Where a line holds the word "push", count it, then give only the total for the entries below.

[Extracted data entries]
▼▼▼
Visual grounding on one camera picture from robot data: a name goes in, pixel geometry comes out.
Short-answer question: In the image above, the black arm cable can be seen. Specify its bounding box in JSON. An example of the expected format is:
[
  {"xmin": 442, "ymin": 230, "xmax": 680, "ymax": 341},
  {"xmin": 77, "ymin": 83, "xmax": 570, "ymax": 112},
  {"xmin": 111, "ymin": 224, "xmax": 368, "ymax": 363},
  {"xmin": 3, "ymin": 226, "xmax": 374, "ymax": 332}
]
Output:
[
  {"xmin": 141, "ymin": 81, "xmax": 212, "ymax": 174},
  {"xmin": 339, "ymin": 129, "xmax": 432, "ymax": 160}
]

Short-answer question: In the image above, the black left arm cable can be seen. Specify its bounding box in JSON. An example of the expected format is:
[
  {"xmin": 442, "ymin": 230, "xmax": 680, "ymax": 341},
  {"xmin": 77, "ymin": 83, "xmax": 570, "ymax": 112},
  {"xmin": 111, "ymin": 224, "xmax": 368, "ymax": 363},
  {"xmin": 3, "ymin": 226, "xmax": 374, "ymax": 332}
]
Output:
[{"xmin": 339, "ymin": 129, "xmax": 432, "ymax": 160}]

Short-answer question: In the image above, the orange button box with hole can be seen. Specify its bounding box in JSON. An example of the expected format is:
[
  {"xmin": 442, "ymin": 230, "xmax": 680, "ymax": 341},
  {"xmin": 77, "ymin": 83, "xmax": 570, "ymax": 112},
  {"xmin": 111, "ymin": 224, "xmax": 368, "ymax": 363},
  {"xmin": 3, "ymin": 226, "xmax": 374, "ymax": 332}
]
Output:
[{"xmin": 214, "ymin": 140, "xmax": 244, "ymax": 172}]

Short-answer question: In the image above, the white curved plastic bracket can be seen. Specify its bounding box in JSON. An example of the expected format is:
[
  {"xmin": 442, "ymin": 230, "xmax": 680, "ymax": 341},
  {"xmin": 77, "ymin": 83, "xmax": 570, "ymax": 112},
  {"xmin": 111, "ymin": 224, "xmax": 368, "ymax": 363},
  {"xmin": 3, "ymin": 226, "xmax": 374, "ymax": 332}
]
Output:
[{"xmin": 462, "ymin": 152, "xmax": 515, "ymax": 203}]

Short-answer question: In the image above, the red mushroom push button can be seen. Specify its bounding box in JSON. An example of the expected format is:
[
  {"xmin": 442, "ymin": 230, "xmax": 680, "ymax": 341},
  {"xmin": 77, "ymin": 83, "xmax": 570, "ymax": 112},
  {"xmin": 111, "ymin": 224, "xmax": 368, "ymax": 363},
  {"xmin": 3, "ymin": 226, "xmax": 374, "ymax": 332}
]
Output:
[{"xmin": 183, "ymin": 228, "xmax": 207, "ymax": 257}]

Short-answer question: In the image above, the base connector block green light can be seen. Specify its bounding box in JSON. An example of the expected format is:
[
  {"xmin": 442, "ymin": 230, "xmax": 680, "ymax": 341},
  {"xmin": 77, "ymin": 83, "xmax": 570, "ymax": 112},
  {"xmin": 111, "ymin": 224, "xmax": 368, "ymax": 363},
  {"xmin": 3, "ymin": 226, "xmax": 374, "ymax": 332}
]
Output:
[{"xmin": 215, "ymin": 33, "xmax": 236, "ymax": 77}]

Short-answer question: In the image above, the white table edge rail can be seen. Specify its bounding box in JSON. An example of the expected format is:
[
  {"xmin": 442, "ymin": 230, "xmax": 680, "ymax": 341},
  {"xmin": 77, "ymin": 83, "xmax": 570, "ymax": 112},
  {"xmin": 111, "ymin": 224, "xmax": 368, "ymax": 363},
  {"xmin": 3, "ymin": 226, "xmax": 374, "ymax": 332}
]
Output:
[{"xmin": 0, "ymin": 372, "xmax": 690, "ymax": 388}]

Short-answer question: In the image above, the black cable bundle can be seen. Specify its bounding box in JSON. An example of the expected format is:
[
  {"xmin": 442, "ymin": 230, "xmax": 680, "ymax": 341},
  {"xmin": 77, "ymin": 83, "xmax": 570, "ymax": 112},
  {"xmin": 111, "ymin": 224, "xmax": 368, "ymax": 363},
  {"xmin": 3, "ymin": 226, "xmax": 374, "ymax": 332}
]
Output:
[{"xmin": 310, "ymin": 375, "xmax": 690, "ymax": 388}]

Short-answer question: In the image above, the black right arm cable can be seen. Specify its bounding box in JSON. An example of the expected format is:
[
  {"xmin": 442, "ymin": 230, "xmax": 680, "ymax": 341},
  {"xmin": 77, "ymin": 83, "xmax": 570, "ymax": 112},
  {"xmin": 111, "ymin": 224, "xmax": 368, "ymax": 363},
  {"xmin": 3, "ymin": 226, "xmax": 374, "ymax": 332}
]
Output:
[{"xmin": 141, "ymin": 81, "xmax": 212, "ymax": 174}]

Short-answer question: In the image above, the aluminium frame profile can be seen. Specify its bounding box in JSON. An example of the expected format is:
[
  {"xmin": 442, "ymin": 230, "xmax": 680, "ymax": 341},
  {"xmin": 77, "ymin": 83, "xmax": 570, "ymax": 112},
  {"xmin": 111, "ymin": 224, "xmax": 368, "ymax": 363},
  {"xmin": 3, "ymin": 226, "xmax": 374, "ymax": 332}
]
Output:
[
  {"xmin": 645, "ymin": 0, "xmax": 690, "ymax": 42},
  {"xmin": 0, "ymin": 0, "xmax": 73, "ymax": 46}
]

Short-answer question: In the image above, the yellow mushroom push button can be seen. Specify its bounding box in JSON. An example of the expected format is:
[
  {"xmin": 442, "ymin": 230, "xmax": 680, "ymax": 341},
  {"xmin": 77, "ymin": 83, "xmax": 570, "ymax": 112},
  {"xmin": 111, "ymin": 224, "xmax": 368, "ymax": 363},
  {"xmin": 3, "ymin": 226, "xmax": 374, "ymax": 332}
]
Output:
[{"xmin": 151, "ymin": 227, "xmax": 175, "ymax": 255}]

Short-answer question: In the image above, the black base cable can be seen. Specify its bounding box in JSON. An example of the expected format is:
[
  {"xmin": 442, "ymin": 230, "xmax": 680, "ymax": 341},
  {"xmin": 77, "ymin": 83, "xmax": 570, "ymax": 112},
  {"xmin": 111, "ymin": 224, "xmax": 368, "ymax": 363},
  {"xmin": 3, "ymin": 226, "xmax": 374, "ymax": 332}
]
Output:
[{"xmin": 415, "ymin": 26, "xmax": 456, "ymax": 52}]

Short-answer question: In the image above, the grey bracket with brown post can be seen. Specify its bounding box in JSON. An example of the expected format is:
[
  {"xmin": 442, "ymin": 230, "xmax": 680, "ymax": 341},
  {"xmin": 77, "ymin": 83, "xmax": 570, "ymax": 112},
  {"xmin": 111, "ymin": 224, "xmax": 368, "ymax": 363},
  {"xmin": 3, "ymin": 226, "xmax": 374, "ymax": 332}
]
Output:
▲▲▲
_Output_
2